- _EXERCISE PROMPT_: Line by line, return the data exactly as shown.

- _SOURCE MATERIAL_:
★ ★ ★ ★ ★

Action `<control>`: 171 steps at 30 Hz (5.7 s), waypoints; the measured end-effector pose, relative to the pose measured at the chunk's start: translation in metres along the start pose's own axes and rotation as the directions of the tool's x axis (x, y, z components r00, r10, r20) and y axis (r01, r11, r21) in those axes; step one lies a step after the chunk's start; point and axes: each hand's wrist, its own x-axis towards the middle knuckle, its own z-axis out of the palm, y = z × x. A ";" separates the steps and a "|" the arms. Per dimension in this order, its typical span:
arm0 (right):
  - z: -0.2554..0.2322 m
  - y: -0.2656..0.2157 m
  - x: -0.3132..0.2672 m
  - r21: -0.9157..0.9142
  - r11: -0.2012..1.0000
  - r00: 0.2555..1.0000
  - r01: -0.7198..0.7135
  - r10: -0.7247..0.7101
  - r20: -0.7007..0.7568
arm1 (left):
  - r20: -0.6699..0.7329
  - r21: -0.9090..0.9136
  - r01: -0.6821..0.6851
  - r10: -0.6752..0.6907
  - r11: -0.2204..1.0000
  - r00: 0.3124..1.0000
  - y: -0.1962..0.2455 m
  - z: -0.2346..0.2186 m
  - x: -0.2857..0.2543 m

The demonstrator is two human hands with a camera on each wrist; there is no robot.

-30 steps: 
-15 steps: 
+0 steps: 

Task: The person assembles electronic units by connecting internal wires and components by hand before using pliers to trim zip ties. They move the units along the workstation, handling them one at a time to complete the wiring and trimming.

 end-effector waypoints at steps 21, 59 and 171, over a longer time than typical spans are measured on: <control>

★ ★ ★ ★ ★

- _RESULT FOR THIS TASK_:
Action `<control>`: 171 steps at 30 Hz (5.7 s), waypoints; the measured end-effector pose, relative to the pose measured at the chunk's start: translation in metres along the start pose's own axes and rotation as the directions of the tool's x axis (x, y, z components r00, r10, r20) and y axis (r01, r11, r21) in those axes; step one lies a step after the chunk's start; point and axes: each hand's wrist, its own x-axis towards the middle knuckle, its own z-axis out of the palm, y = z × x. A ";" separates the steps and a "|" the arms. Per dimension in this order, its typical span:
arm0 (right):
  - z: -0.2554..0.2322 m
  - y: -0.2656..0.2157 m
  - x: -0.3132..0.2672 m
  - r21: -0.9157..0.9142
  - r11: -0.2012..1.0000
  - r00: 0.2555..1.0000
  - r01: -0.7198..0.7135
  - r10: -0.7247..0.7101
  - r20: -0.7007..0.7568
arm1 (left):
  - r20: -0.6699..0.7329
  - r21: -0.9090..0.9136
  - r01: -0.6821..0.6851
  - r10: -0.6752..0.6907
  - r11: -0.2204..1.0000
  - r00: 0.3124..1.0000
  - y: -0.1962..0.2455 m
  - z: -0.2346..0.2186 m
  - x: -0.2857..0.2543 m

The demonstrator is two human hands with a camera on each wrist; there is no robot.

-30 steps: 
-15 steps: 
+0 steps: 

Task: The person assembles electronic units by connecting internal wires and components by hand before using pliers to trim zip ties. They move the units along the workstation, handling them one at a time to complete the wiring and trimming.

 end-effector waypoints at steps 21, 59 and 171, over a longer time than typical spans are measured on: <control>

No further work remains on the exercise.